Begin at the line containing "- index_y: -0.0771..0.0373" in the records below, end at the line containing "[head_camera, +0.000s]", and retype each line in that span exactly. No other line and no image should appear.

_ _ _ _ _

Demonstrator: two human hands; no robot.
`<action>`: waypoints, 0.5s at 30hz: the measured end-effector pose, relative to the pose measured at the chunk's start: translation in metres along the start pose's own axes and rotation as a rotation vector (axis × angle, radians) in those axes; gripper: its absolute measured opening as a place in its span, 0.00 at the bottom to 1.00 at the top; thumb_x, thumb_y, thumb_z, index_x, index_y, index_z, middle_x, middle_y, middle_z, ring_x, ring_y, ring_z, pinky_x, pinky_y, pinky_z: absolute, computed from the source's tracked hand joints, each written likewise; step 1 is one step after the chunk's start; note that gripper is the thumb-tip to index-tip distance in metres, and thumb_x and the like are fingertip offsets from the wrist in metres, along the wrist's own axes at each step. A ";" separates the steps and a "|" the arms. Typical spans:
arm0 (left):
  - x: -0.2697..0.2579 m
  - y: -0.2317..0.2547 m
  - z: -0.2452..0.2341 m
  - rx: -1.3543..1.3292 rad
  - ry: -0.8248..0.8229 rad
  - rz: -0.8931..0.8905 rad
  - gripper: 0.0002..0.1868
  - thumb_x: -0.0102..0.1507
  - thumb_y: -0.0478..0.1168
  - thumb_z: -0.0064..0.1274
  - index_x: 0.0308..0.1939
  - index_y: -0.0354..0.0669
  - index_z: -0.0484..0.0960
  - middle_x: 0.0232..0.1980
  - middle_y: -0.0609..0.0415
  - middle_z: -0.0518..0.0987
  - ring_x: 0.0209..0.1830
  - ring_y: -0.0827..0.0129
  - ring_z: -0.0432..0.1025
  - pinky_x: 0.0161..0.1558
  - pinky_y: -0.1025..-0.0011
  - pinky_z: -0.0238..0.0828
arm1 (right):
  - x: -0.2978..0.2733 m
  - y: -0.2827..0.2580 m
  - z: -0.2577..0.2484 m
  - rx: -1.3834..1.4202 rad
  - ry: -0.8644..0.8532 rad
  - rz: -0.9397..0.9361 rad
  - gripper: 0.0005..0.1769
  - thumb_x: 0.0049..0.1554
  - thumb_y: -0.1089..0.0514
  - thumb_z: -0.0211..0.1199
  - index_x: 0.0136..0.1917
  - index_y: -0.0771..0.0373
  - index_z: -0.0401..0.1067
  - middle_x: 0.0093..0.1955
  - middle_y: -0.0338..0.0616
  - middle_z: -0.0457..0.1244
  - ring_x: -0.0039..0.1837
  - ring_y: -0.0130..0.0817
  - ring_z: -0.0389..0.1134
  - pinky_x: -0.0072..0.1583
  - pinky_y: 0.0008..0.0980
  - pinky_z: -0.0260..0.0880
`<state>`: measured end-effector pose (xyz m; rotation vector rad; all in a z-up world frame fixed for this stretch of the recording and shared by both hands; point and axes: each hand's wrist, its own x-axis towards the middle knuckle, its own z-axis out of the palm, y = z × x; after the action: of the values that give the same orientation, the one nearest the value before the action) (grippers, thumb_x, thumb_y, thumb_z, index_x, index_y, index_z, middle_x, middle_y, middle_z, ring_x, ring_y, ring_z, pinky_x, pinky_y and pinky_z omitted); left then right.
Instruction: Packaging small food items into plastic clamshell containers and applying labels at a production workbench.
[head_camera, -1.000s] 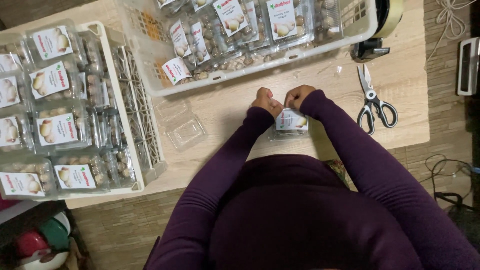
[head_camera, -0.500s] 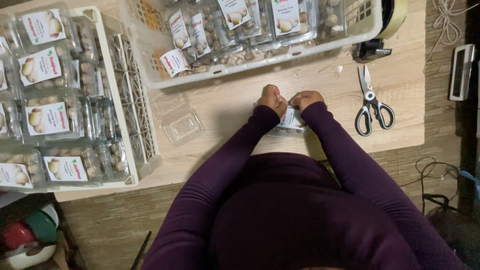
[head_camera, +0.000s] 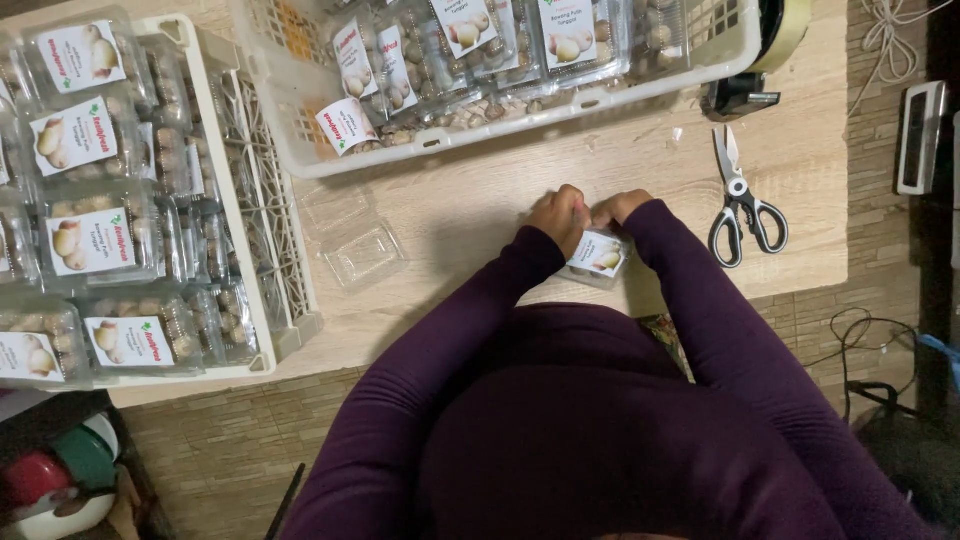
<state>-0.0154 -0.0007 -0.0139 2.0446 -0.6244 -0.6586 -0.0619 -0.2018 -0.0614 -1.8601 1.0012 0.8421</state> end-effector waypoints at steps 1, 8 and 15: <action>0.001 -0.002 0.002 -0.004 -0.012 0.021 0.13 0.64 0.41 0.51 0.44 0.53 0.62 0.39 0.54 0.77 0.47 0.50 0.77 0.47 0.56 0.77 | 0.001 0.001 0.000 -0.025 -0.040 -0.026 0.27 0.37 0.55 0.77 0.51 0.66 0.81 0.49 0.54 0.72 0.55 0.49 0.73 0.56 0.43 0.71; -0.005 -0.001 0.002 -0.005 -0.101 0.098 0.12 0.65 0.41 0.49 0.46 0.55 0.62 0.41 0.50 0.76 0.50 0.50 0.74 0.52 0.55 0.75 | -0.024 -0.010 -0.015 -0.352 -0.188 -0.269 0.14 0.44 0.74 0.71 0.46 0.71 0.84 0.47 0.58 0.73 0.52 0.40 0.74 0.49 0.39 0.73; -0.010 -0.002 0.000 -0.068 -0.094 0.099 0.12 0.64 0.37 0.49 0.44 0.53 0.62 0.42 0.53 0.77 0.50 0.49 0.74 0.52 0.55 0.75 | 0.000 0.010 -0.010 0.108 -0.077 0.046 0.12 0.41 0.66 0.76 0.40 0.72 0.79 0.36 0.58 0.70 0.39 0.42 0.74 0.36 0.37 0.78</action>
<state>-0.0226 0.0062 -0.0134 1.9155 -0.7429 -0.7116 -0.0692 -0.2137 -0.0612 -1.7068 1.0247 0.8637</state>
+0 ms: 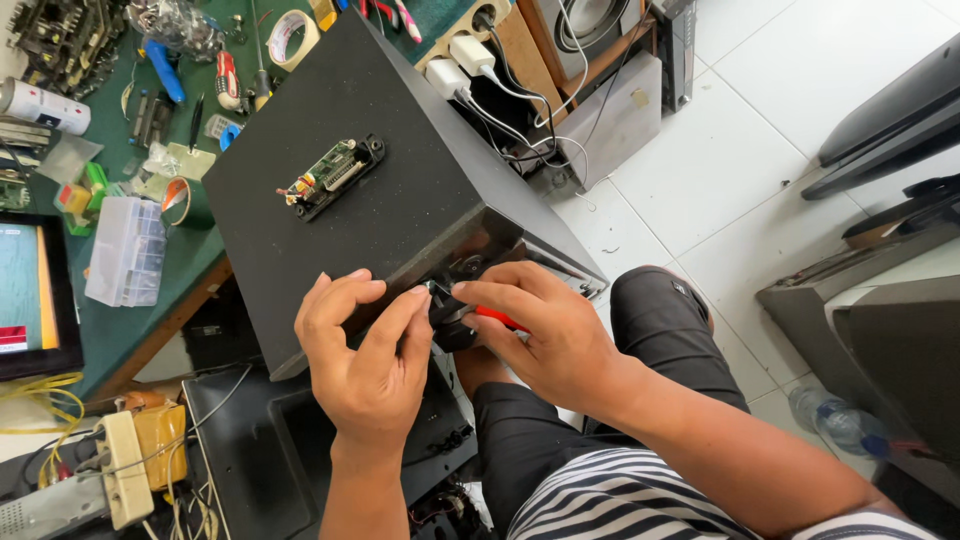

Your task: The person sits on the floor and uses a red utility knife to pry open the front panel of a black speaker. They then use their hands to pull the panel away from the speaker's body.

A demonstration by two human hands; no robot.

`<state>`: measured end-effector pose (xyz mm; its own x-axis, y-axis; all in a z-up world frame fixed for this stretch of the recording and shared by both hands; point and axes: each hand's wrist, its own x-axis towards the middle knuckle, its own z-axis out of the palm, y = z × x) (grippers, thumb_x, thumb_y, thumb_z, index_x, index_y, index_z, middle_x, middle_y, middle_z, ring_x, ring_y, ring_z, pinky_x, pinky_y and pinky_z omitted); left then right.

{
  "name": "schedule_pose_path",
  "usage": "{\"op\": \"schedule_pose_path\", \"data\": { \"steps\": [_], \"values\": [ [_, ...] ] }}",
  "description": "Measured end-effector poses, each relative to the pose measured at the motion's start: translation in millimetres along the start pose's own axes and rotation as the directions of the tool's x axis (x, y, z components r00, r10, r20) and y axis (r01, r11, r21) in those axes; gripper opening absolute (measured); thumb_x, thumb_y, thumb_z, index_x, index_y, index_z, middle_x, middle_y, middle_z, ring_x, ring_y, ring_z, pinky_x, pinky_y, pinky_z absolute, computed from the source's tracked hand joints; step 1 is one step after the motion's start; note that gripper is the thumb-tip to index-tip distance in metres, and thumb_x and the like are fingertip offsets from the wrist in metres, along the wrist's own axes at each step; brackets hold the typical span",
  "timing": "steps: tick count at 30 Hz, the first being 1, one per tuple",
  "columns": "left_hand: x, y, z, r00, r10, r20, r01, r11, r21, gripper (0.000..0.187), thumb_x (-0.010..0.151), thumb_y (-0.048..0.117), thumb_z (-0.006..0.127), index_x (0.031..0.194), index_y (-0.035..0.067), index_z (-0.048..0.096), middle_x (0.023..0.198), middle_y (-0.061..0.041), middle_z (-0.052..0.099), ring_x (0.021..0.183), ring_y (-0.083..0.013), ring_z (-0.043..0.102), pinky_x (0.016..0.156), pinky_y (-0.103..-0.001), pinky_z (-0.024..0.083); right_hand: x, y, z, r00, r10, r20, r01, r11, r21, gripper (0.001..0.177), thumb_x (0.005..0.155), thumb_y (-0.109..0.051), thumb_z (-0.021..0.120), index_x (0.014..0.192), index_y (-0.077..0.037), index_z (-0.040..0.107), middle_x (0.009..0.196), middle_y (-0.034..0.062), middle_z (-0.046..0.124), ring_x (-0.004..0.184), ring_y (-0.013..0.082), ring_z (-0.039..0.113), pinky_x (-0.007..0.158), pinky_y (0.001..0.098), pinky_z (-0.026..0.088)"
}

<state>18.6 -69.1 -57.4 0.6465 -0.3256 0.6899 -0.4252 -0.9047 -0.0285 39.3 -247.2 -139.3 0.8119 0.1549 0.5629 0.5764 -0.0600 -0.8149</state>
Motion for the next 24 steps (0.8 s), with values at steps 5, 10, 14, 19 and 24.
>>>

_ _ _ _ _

=== Your response ===
  - index_y: -0.0771..0.0373
  - index_z: -0.0401..0.1067
  - middle_x: 0.0093..0.1955
  - middle_y: -0.0338..0.0616
  - middle_z: -0.0457..0.1244
  - ring_x: -0.0039..0.1837
  - ring_y: -0.0130..0.0817
  - ring_z: -0.0389..0.1134
  - pinky_x: -0.0072..0.1583
  - pinky_y: 0.0008..0.0980
  - pinky_z: -0.0260..0.0880
`<state>`: measured end-effector pose (xyz m; rotation vector rad; all in a z-up world frame fixed for this stretch of the recording and shared by both hands; point and axes: each hand's wrist, its own x-axis towards the middle knuckle, its own z-axis out of the palm, y = z × x; after the action: of the values that give the same orientation, the one nearest the value before the action) (grippers, thumb_x, thumb_y, thumb_z, index_x, index_y, index_z, middle_x, middle_y, middle_z, ring_x, ring_y, ring_z, pinky_x, pinky_y and pinky_z omitted); left then right.
Instruction: Packaging small food items into plastic clamshell containers and applying labels at a production workbench.
[head_camera, -1.000s] 
[head_camera, -0.500s] 
[head_camera, +0.000s] 

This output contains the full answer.